(Working data)

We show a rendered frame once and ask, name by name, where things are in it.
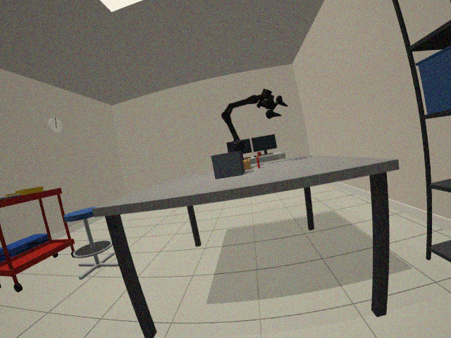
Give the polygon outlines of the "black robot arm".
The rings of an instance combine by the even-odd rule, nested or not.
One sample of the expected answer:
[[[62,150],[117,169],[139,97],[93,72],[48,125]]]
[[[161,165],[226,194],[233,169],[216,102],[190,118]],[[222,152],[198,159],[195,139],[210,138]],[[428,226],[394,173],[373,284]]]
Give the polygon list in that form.
[[[228,125],[228,128],[231,131],[231,134],[232,134],[232,136],[233,136],[233,138],[235,140],[236,149],[234,151],[242,151],[245,148],[245,146],[244,146],[243,139],[240,140],[240,138],[238,137],[237,132],[235,131],[235,128],[234,128],[234,126],[232,124],[232,120],[231,120],[230,114],[232,113],[233,109],[238,107],[238,106],[244,106],[244,105],[247,105],[247,104],[255,104],[257,102],[259,102],[257,104],[258,108],[260,108],[260,106],[264,107],[264,104],[266,104],[268,107],[270,107],[271,103],[274,102],[274,96],[272,95],[271,90],[263,89],[261,95],[258,95],[258,96],[257,95],[251,95],[247,99],[243,99],[243,100],[237,101],[235,103],[229,104],[228,107],[225,109],[225,111],[221,114],[222,119]]]

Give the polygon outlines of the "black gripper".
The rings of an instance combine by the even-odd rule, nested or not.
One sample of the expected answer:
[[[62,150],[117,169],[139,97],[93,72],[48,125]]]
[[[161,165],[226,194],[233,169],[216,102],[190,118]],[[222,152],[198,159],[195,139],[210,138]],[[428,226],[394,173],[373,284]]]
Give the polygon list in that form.
[[[266,112],[266,117],[267,117],[268,119],[270,119],[270,118],[272,118],[272,117],[278,117],[278,116],[281,116],[281,114],[273,112],[273,109],[274,109],[278,104],[280,104],[280,105],[282,105],[282,106],[288,107],[288,106],[285,104],[285,102],[283,101],[282,96],[277,96],[277,97],[276,97],[276,101],[277,101],[277,102],[272,102],[271,105],[270,105],[270,107],[268,107],[266,104],[264,104],[264,107],[265,107],[266,109],[268,109],[267,112]],[[270,110],[269,110],[269,109],[270,109]]]

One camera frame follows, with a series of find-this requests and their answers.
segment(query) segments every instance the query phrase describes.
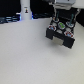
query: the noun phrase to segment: white table
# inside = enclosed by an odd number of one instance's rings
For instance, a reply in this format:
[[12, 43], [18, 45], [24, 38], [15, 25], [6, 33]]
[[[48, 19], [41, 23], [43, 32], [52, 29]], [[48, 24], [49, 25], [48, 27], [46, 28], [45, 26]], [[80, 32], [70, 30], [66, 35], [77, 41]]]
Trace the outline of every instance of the white table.
[[76, 3], [72, 7], [84, 9], [84, 0], [76, 0]]
[[0, 24], [0, 84], [84, 84], [84, 27], [68, 49], [45, 37], [49, 22]]

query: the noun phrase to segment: white surface
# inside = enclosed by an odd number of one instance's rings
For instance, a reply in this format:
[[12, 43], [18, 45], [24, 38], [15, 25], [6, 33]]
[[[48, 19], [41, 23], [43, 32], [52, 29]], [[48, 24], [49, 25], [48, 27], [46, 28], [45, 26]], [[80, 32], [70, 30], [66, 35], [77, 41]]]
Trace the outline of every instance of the white surface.
[[30, 0], [20, 0], [20, 2], [21, 2], [21, 20], [32, 19], [32, 12], [30, 10]]
[[76, 3], [72, 7], [84, 9], [84, 0], [76, 0]]
[[68, 49], [45, 37], [49, 22], [0, 24], [0, 84], [84, 84], [84, 27]]

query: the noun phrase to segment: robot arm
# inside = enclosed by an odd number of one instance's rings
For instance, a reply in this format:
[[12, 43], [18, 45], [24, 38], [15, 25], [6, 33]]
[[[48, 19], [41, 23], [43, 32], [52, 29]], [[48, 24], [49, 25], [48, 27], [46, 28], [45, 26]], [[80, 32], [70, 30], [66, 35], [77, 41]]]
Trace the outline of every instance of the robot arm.
[[77, 10], [71, 9], [76, 0], [43, 0], [53, 5], [55, 14], [46, 30], [46, 37], [54, 43], [72, 48]]

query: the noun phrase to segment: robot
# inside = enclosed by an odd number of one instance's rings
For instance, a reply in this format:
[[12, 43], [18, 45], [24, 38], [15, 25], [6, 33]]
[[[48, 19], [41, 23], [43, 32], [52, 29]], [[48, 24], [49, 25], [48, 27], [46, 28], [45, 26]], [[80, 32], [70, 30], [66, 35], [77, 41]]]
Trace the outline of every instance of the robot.
[[72, 48], [77, 9], [72, 9], [75, 0], [43, 0], [53, 5], [55, 14], [46, 30], [46, 37], [54, 43]]

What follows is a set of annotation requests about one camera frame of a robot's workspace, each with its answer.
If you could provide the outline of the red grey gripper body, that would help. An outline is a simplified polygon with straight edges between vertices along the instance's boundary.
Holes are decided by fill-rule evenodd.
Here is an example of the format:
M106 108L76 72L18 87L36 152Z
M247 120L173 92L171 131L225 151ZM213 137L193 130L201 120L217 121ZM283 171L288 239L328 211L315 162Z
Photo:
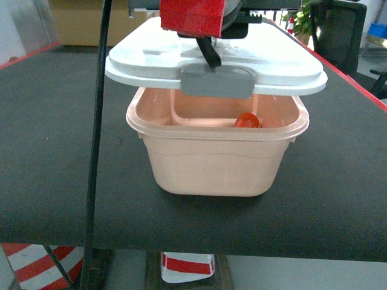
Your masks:
M258 24L261 16L255 11L296 11L302 1L128 1L129 13L134 10L158 10L160 26L187 37L216 37L232 26Z

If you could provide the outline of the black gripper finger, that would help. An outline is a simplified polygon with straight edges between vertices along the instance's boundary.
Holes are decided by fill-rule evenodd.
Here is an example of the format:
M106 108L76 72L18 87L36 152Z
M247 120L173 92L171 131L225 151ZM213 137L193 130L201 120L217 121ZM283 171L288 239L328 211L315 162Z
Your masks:
M221 58L212 45L211 37L197 37L196 42L209 68L217 68L222 65Z

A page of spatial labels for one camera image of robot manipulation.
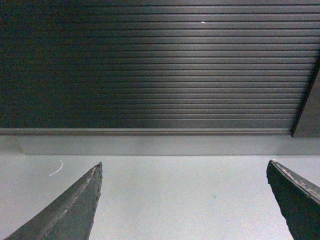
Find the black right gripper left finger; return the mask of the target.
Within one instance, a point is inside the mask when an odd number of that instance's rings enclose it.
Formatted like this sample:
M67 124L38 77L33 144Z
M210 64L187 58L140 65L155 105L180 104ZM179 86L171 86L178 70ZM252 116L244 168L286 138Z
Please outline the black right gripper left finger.
M88 240L101 196L103 164L92 167L7 240Z

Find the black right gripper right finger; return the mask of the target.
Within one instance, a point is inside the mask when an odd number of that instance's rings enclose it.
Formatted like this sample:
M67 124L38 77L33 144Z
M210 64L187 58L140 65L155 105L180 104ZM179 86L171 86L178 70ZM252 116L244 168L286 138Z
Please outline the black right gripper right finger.
M275 160L266 177L295 240L320 238L320 188Z

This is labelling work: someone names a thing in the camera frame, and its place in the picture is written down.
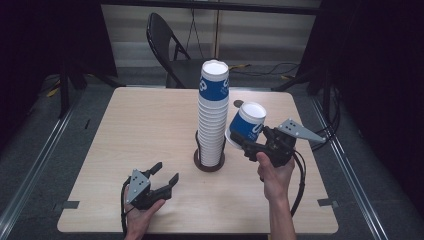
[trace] wall
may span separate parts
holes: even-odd
[[[237,1],[255,4],[253,0]],[[261,4],[318,7],[320,1],[269,0]],[[146,41],[147,17],[151,12],[159,13],[183,45],[187,43],[192,21],[189,9],[110,5],[103,5],[102,9],[117,67],[159,66]],[[314,16],[216,10],[195,10],[194,13],[203,56],[238,64],[300,62],[315,19]],[[194,29],[188,51],[194,58],[201,56]]]

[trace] black cable
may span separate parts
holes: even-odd
[[[197,46],[199,47],[200,55],[202,56],[202,58],[204,58],[202,48],[200,47],[199,34],[197,33],[197,28],[196,28],[196,21],[194,21],[194,9],[191,9],[191,16],[193,18],[194,32],[196,33],[196,38],[197,38]]]
[[[293,158],[297,163],[297,166],[299,167],[299,171],[300,171],[300,182],[299,182],[299,190],[297,192],[297,196],[296,199],[293,202],[292,205],[292,209],[290,211],[292,217],[294,216],[294,214],[296,213],[297,208],[299,207],[300,201],[302,200],[303,197],[303,193],[305,191],[305,179],[306,179],[306,163],[305,163],[305,159],[303,158],[302,154],[300,154],[298,151],[294,150],[294,154],[293,154]],[[300,156],[300,158],[302,159],[303,162],[303,166],[299,160],[299,158],[297,157],[297,155]]]
[[[130,211],[126,213],[124,208],[125,188],[127,187],[128,184],[130,184],[130,181],[131,181],[131,176],[128,177],[128,179],[124,182],[124,184],[122,185],[122,190],[121,190],[121,224],[122,224],[122,232],[124,233],[124,237],[127,235],[127,219],[126,219],[127,213],[134,209],[132,208]]]
[[[291,69],[287,70],[287,71],[274,73],[274,71],[275,71],[275,70],[276,70],[279,66],[281,66],[281,65],[295,65],[295,66],[294,66],[293,68],[291,68]],[[260,76],[266,76],[266,75],[282,75],[282,74],[286,74],[286,73],[289,73],[289,72],[293,71],[294,69],[296,69],[296,68],[298,68],[298,67],[299,67],[299,64],[297,64],[297,63],[287,63],[287,62],[282,62],[282,63],[279,63],[279,64],[275,65],[275,66],[271,69],[271,71],[268,71],[268,72],[265,72],[265,73],[263,73],[263,72],[240,72],[240,71],[234,71],[234,70],[232,70],[231,72],[232,72],[232,73],[237,73],[237,74],[248,75],[248,76],[252,76],[252,77],[260,77]]]
[[[200,55],[202,56],[202,58],[204,58],[202,47],[200,46],[199,34],[197,33],[196,21],[194,20],[194,9],[191,9],[191,26],[190,26],[190,31],[188,33],[187,43],[186,43],[186,49],[185,49],[186,52],[188,52],[188,43],[190,42],[191,31],[193,29],[193,26],[194,26],[194,32],[196,33],[197,46],[199,47]]]

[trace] hand
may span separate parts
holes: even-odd
[[[125,189],[125,198],[128,194],[128,186]],[[165,200],[156,201],[148,210],[138,210],[131,204],[125,204],[125,212],[127,213],[127,236],[125,240],[143,238],[149,228],[150,219],[165,204]]]
[[[268,201],[288,199],[288,188],[295,166],[293,157],[286,165],[278,168],[272,165],[269,157],[263,152],[258,152],[256,158],[259,162],[258,174],[264,180],[264,193]]]

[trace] black chair
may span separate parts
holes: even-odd
[[[212,58],[191,59],[172,29],[157,13],[150,14],[146,35],[153,54],[167,72],[166,87],[198,89],[202,65]],[[172,61],[169,54],[171,39],[175,42]],[[185,59],[178,60],[178,53],[183,54]]]

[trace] paper cup
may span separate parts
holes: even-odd
[[[199,102],[210,108],[225,105],[228,102],[228,75],[228,66],[224,62],[206,61],[200,76]]]
[[[231,145],[241,148],[231,139],[231,133],[239,133],[244,140],[256,142],[261,133],[266,117],[266,110],[260,104],[255,102],[245,102],[239,108],[234,116],[230,126],[225,132],[225,137]]]

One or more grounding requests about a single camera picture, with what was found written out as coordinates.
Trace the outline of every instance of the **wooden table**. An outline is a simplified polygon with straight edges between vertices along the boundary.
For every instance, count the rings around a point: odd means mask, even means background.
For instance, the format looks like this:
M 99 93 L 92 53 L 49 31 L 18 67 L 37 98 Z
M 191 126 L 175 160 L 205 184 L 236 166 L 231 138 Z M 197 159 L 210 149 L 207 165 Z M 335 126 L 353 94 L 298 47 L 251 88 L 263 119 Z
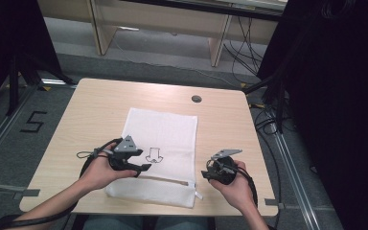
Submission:
M 200 96 L 202 102 L 194 103 L 193 95 Z M 274 199 L 274 194 L 241 91 L 93 79 L 80 81 L 29 186 L 40 190 L 40 194 L 23 197 L 20 209 L 28 211 L 76 181 L 84 163 L 76 153 L 119 138 L 131 107 L 198 117 L 195 175 L 197 191 L 203 200 L 196 198 L 194 208 L 188 209 L 121 200 L 99 190 L 81 199 L 74 212 L 238 216 L 241 213 L 202 178 L 200 171 L 205 170 L 207 160 L 219 150 L 242 149 L 233 158 L 245 162 L 253 176 L 261 214 L 266 217 L 277 214 L 276 206 L 265 205 L 265 199 Z

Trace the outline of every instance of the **person's right hand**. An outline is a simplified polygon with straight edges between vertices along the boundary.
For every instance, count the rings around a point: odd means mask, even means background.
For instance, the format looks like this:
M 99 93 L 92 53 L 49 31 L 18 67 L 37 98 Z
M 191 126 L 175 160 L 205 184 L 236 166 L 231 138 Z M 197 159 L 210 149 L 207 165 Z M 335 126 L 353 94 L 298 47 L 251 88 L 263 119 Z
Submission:
M 235 160 L 235 164 L 246 170 L 242 161 Z M 240 211 L 247 209 L 250 205 L 255 205 L 247 179 L 240 173 L 237 173 L 235 180 L 229 185 L 221 184 L 213 179 L 210 180 L 210 183 L 223 194 L 230 205 Z
M 106 147 L 107 150 L 114 148 L 115 143 Z M 100 152 L 99 155 L 106 156 L 104 152 Z M 99 190 L 108 185 L 110 182 L 126 178 L 133 177 L 137 174 L 136 171 L 125 170 L 125 171 L 114 171 L 110 166 L 107 157 L 97 157 L 92 160 L 85 173 L 79 179 L 84 187 L 88 191 Z

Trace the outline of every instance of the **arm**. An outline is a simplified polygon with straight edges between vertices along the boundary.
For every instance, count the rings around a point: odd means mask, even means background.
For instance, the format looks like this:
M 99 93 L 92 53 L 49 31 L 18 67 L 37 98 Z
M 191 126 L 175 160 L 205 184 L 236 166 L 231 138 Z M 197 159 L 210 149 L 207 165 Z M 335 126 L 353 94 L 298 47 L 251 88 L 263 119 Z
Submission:
M 235 161 L 235 164 L 246 170 L 243 162 Z M 241 174 L 237 173 L 235 180 L 229 185 L 223 185 L 216 180 L 210 180 L 210 183 L 223 194 L 223 197 L 225 197 L 231 206 L 241 212 L 249 225 L 249 229 L 268 229 L 265 220 L 253 202 L 253 195 L 247 180 Z
M 114 171 L 109 166 L 107 158 L 98 157 L 91 162 L 82 177 L 74 182 L 70 187 L 39 204 L 16 220 L 38 219 L 60 213 L 91 191 L 104 188 L 116 179 L 132 177 L 134 175 L 136 175 L 136 171 Z M 24 229 L 47 229 L 51 224 L 52 222 L 32 225 L 27 226 Z

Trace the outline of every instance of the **person's left hand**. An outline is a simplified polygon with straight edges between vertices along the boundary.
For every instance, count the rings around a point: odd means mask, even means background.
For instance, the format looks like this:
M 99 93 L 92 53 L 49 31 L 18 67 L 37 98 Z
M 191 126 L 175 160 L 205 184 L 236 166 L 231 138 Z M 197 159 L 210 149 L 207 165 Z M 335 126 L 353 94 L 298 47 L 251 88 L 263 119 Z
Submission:
M 107 150 L 115 147 L 116 144 L 111 144 L 106 147 Z M 137 174 L 136 171 L 126 170 L 126 171 L 114 171 L 110 166 L 106 153 L 100 152 L 101 156 L 94 159 L 89 167 L 86 169 L 85 173 L 79 179 L 89 191 L 99 190 L 104 188 L 110 182 L 126 178 L 133 177 Z

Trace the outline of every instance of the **black strap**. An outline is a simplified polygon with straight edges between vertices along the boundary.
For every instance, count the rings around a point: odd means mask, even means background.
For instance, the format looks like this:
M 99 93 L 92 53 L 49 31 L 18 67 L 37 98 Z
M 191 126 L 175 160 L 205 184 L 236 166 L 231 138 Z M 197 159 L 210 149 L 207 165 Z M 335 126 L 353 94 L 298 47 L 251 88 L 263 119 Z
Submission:
M 90 155 L 86 159 L 85 163 L 82 166 L 82 169 L 81 169 L 81 172 L 80 172 L 80 177 L 83 175 L 85 170 L 88 168 L 88 166 L 91 164 L 91 162 L 95 158 L 96 157 L 94 155 Z M 38 224 L 51 222 L 51 221 L 54 221 L 54 220 L 57 220 L 57 219 L 61 219 L 61 218 L 66 217 L 67 215 L 69 215 L 74 210 L 74 208 L 77 206 L 77 204 L 78 203 L 76 202 L 71 207 L 67 208 L 66 210 L 62 211 L 61 213 L 54 214 L 52 216 L 45 217 L 45 218 L 34 218 L 34 219 L 25 219 L 25 220 L 15 220 L 15 221 L 13 221 L 14 219 L 17 219 L 18 217 L 20 217 L 20 215 L 4 216 L 4 217 L 0 218 L 0 229 L 38 225 Z

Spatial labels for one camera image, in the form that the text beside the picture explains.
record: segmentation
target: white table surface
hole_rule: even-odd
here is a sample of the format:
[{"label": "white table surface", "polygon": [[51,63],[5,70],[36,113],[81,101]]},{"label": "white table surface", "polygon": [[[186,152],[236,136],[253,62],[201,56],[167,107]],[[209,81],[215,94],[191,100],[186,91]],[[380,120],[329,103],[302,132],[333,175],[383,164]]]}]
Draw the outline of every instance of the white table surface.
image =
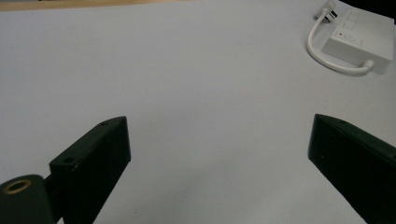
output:
[{"label": "white table surface", "polygon": [[365,223],[307,158],[309,137],[319,113],[396,146],[396,62],[349,77],[314,61],[323,3],[1,12],[0,182],[48,176],[126,116],[133,159],[97,224]]}]

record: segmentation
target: white tabletop
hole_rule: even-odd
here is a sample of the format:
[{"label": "white tabletop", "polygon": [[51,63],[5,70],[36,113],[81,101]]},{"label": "white tabletop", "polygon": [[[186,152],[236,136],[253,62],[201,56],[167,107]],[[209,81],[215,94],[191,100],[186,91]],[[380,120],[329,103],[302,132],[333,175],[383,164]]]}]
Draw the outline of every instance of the white tabletop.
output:
[{"label": "white tabletop", "polygon": [[48,176],[126,116],[133,159],[97,224],[365,223],[307,158],[309,137],[319,113],[396,146],[396,62],[349,77],[314,61],[323,3],[1,12],[0,182]]}]

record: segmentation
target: white cable
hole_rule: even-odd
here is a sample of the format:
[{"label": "white cable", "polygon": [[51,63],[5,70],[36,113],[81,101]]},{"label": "white cable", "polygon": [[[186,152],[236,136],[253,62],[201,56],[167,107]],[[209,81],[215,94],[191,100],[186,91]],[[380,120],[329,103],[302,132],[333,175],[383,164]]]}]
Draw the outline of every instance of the white cable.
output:
[{"label": "white cable", "polygon": [[306,41],[306,47],[308,49],[309,54],[312,56],[312,58],[314,58],[316,61],[323,64],[324,66],[326,66],[334,71],[344,73],[344,74],[358,75],[358,74],[365,74],[365,73],[369,72],[370,70],[372,70],[374,67],[374,62],[371,60],[365,61],[361,67],[349,68],[349,67],[343,67],[343,66],[337,65],[335,63],[331,63],[331,62],[323,59],[322,57],[320,57],[318,52],[312,46],[312,38],[314,36],[315,31],[318,29],[318,26],[320,25],[320,23],[323,21],[323,19],[326,17],[327,14],[329,14],[329,9],[324,8],[322,10],[322,13],[321,13],[320,17],[318,18],[317,22],[314,24],[314,27],[312,28],[311,33],[309,34],[308,40]]}]

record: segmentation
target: white electronic device
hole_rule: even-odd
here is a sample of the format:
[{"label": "white electronic device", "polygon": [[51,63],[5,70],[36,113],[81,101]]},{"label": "white electronic device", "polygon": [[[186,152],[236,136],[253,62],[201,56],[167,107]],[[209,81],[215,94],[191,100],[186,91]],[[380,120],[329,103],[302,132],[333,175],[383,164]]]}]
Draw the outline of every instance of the white electronic device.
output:
[{"label": "white electronic device", "polygon": [[373,72],[383,74],[393,60],[394,19],[351,7],[322,48],[324,53],[361,65],[374,62]]}]

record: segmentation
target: white power adapter
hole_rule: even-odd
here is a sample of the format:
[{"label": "white power adapter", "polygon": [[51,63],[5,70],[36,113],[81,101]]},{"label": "white power adapter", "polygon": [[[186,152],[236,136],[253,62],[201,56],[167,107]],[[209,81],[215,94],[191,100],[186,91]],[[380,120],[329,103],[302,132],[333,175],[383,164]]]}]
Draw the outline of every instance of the white power adapter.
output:
[{"label": "white power adapter", "polygon": [[349,75],[382,74],[393,60],[394,19],[356,7],[344,14],[328,38],[322,52],[358,67],[344,67],[331,63],[313,48],[312,39],[323,20],[336,21],[335,3],[328,0],[315,14],[318,19],[307,39],[309,54],[334,71]]},{"label": "white power adapter", "polygon": [[383,74],[393,60],[393,36],[393,19],[351,7],[322,51],[355,65],[372,60],[372,71]]}]

(End Working data)

Task instructions:
Lines holding the word "phrase" should be copied from the entries above.

Written solution:
segment(query) segments every instance the query phrase describes.
query: the noun phrase to segment: white table
query: the noun phrase to segment: white surface
query: the noun phrase to segment: robot arm
query: the noun phrase to segment: robot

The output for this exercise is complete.